Paper: "Undesirable Biases in NLP: Addressing Challenges of Measurement"

Wed 24 January 2024

This post is about our paper "Undesirable Biases in NLP: Addressing Challenges of Measurement", published in JAIR.

Developing tools for measuring & mitigating bias is challenging: LM bias is a complex sociocultural phenomenon and we have no access to a ground truth. We voice our concerns about current bias evaluation practices, and discuss how we can ensure the quality of bias measures despite these challenges.

Operationalizations of Bias

Borrowing from psychometrics (a field specialized in the measurement of concepts that are not directly observable), we argue that it is useful to decouple the "construct" (what we want to know about but cannot observe directly) from its "operationalization" (the imperfect proxy).

bias_operationalizations.png

It's important to understand the difference! For instance, a twice-as-high bias score (operationalization) does not necessarily mean that the model is twice as biased (construct). Making this distinction allows us to be more explicit about our assumptions and conceptualizations.

We discuss two important concepts that say something about the quality of bias measures: reliability and construct validity. For both, we discuss strategies for how to assess these in the NLP setting.

Reliability

How much precision can we get when applying the bias measure? How resilient is it to random measurement error? Naturally, we prefer measurement tools with a higher reliability! In our paper we discuss four forms of reliability we think can be applied easily to the NLP context.

Reliability type Consistency across Example application
Inter-rater (Human) annotators Annotating potential test items
Internal consistency Test items of a measure Templates
Parallel-form Alternative versions of a measure Bias benchmarks & prompts
Seed-based test-retest Random seeds Model retraining
Corpus-based test-retest Training data sets Model retraining
Time-based test-retest Time Training steps & temporal data

For instance, parallel-form reliability tests if different—but designed to be equivalent—versions of a measure are consistent. E.g., how consistent are different prompt formulations for evaluating the LM responses on the same bias dataset? Are LMs sensitive to minor changes to how the questions are phrased?

Relatedly, Leshem Choshen and his co-authors comes with a compelling argument: not the size of a benchmark, but its reliability matters! We waste valuable resources when computing results for test items that do not contribute to the overall reliability of the dataset.

Construct Validity

How sure are we that we measure what we actually want to measure (the construct)? Critical work by e.g., Gonen & Goldberg, Blodgett et al., Orgad & Belinkov shows many flaws that could hurt the validity. How do we design bias measures that actually measure what we want?

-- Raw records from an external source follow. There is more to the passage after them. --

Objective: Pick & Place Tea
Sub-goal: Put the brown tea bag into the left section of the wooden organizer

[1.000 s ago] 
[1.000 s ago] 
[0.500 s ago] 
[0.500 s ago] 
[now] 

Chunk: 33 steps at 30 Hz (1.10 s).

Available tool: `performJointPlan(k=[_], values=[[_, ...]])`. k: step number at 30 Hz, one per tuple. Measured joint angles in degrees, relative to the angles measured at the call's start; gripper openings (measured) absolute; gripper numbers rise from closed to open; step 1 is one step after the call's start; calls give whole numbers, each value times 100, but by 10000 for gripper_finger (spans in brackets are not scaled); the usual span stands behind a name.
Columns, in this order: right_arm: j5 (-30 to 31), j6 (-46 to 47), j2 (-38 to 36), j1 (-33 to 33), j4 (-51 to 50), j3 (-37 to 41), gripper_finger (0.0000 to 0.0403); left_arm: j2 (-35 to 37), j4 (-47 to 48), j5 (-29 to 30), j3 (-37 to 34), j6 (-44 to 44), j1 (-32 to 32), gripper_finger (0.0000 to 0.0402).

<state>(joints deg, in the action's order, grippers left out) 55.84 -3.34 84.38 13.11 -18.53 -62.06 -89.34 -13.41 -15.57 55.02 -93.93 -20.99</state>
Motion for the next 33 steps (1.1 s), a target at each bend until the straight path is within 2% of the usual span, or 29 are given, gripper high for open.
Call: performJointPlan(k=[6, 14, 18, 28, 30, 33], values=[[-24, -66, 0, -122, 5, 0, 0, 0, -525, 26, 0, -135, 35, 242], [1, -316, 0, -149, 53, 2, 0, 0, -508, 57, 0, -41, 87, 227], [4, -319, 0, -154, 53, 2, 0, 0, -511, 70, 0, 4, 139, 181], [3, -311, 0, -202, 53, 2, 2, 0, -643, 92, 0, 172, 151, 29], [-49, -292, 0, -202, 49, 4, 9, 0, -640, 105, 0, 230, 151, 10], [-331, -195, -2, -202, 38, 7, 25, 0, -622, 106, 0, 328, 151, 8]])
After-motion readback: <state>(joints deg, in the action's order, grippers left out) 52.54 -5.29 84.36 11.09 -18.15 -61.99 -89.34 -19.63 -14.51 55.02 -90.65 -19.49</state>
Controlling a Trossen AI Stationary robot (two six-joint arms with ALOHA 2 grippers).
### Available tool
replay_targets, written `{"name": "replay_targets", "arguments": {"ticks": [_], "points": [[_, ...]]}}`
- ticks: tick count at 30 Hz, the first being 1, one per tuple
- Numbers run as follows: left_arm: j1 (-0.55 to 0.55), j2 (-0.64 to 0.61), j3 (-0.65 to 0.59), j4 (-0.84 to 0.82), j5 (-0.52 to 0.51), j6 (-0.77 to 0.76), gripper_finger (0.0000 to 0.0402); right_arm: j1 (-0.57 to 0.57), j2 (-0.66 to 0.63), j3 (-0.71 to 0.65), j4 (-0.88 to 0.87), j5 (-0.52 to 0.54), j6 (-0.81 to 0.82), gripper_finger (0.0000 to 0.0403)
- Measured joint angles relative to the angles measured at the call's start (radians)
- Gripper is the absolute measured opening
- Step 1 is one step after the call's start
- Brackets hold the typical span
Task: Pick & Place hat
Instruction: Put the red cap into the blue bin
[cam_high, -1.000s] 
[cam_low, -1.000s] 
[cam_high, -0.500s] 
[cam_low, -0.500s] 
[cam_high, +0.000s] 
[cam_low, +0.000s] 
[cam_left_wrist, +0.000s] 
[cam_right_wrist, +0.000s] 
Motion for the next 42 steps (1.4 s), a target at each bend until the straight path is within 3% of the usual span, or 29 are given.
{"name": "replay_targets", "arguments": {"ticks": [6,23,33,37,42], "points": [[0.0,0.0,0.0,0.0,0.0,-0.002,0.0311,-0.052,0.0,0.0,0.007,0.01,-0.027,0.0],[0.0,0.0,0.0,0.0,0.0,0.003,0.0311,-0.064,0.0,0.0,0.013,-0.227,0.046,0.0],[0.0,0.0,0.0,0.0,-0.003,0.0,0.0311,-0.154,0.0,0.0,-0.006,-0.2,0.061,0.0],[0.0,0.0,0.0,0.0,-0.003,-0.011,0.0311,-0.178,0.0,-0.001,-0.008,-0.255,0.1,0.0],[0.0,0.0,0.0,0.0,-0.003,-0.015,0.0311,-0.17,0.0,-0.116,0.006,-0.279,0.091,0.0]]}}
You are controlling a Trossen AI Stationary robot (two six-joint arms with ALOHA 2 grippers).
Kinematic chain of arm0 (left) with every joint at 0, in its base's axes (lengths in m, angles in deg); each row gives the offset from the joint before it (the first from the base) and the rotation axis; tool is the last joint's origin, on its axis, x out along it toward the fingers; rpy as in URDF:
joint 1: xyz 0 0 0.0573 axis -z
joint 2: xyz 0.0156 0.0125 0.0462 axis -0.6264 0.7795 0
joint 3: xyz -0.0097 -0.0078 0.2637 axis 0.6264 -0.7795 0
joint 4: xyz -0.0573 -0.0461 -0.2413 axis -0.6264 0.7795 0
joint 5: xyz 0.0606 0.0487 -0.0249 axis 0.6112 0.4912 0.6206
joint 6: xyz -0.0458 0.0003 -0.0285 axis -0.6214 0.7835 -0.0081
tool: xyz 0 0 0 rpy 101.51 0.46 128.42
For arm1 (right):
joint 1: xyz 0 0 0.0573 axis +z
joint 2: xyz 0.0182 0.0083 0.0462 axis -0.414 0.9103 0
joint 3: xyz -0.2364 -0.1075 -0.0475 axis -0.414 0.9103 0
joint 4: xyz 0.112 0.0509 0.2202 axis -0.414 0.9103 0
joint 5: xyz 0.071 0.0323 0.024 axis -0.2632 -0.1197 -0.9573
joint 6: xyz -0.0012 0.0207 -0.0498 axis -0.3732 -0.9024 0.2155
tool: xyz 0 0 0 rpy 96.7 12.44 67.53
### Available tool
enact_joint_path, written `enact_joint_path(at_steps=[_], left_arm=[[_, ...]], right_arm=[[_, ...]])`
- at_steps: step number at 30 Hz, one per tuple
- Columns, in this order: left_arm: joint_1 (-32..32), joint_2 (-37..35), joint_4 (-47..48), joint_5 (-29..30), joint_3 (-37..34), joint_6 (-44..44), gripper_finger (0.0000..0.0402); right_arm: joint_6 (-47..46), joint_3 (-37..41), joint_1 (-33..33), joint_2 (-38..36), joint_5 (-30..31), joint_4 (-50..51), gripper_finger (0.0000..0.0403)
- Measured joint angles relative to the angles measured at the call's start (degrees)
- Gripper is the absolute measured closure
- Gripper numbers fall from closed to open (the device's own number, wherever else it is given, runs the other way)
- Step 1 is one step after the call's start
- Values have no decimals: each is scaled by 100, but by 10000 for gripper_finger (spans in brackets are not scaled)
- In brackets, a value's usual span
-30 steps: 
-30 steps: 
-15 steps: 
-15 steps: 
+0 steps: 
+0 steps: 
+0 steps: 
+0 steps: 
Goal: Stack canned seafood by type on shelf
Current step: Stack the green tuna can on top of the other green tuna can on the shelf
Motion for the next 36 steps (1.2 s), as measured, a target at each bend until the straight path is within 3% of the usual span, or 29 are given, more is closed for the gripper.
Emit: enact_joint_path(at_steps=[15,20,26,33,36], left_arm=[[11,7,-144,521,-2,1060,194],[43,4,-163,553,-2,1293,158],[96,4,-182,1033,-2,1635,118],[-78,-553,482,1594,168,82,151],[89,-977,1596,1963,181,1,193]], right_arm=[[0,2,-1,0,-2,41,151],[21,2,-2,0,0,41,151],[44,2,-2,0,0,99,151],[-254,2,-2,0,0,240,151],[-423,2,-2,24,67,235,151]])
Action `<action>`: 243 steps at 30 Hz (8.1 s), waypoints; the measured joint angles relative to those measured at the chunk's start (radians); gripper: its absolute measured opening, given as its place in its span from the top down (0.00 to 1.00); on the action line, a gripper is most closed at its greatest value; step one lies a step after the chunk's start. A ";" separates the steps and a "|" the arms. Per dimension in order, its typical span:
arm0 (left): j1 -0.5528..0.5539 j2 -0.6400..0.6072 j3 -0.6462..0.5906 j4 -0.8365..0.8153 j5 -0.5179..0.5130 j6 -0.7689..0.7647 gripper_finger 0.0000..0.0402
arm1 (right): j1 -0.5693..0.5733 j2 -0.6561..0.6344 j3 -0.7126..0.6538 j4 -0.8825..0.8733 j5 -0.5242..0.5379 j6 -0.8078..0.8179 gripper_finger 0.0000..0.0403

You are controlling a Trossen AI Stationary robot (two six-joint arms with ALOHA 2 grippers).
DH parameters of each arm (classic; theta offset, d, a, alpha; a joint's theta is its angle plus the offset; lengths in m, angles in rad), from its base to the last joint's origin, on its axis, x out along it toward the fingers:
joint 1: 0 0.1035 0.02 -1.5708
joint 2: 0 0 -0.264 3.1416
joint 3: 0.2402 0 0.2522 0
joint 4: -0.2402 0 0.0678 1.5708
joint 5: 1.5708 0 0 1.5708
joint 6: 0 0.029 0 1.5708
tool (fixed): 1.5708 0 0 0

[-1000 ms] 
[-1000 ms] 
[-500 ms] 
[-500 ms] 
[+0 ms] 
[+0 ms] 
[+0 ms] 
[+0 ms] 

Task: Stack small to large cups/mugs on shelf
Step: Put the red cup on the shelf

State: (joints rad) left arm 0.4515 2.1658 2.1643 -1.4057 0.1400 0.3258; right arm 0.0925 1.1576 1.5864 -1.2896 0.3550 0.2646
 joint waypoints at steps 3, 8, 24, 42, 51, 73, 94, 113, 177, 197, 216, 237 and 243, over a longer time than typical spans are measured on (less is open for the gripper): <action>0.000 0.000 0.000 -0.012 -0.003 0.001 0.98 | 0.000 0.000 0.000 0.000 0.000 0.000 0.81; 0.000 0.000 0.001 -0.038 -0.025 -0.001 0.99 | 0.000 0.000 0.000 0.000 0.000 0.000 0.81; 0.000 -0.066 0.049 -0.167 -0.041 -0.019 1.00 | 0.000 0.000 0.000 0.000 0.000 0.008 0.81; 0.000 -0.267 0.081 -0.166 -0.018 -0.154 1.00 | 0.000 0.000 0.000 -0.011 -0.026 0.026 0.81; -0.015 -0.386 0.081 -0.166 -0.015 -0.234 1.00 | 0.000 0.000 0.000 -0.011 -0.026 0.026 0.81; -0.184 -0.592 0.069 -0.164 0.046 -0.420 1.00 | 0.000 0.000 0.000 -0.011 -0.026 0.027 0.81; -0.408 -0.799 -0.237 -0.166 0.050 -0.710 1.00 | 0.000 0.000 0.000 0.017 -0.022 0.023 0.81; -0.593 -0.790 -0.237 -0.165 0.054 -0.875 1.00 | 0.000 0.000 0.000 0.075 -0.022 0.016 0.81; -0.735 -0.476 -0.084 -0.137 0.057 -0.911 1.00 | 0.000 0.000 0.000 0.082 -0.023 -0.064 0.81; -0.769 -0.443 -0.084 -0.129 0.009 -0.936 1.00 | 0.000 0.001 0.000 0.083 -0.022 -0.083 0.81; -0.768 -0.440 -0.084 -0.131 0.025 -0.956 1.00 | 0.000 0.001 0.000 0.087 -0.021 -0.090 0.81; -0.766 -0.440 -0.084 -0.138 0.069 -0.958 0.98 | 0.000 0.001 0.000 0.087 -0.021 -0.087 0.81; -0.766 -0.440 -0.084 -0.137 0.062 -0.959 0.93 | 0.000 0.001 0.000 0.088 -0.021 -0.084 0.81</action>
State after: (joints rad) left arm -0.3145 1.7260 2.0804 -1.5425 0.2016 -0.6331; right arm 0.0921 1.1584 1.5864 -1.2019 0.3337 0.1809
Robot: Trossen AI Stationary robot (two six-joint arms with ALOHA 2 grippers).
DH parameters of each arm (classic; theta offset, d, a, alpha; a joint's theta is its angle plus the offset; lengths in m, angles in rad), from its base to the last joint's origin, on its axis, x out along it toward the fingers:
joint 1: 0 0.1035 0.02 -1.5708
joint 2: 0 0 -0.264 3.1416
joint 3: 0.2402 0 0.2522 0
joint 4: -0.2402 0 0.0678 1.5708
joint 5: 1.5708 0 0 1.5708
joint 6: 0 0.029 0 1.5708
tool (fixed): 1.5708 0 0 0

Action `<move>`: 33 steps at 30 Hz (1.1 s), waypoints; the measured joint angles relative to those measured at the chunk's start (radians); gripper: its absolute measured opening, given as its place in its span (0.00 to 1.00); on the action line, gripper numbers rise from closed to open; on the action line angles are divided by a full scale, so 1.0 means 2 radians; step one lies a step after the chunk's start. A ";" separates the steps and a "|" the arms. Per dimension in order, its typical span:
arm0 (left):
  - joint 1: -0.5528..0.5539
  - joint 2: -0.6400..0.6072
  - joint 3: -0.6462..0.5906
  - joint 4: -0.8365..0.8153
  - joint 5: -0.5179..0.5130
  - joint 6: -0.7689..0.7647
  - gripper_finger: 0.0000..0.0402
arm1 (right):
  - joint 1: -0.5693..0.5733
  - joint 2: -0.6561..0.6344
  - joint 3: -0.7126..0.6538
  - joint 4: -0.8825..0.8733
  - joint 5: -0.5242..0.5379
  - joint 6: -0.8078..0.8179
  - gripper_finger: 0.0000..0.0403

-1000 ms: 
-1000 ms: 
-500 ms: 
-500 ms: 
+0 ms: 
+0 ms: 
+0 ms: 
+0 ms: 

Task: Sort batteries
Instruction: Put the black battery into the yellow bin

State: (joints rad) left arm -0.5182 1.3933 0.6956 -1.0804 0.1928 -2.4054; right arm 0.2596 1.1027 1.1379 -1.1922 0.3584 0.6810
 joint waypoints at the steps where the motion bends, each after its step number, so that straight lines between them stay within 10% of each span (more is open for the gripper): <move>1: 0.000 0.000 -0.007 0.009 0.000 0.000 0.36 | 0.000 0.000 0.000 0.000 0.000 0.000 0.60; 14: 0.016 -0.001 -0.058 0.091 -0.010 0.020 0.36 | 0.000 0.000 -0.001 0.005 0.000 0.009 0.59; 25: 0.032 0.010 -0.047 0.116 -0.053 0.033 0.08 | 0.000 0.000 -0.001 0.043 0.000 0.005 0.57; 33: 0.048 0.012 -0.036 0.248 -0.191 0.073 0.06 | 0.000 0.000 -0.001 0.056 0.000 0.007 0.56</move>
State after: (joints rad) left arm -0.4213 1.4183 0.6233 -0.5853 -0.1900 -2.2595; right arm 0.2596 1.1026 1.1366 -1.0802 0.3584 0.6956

Validity type Focus Example
Convergent: Do measurements from this instrument relate to measures that they should relate to? related measure or construct downstream harm
Divergent: Do measurements from this instrument not relate (or only relate weakly) to measures that they should not relate (or only relate weakly) to? confounding construct general model capability
Content: Are all relevant sub-components of the construct represented sufficiently by measures from this instrument? Is none of the instrument's materials construct( subcomponent)-irrelevant? relevant subcomponents of the construct different forms of gender bias

Ideally, one would test the validity by comparing one’s bias results with a gold standard (criterion validity). Unfortunately, we do not have access to this for something like model bias. However, there exist alternative (weaker) strategies for validating bias benchmarks!

Convergent and Divergent Validity

An obvious approach is to test the convergent validity: How well do our bias scores relate to other bias measures? And—more importantly—to the downstream harms of LMs? (Sometimes called predictive validity) See, for example, the work by Delobelle et al., Goldfarb-Tarrant et al., and others.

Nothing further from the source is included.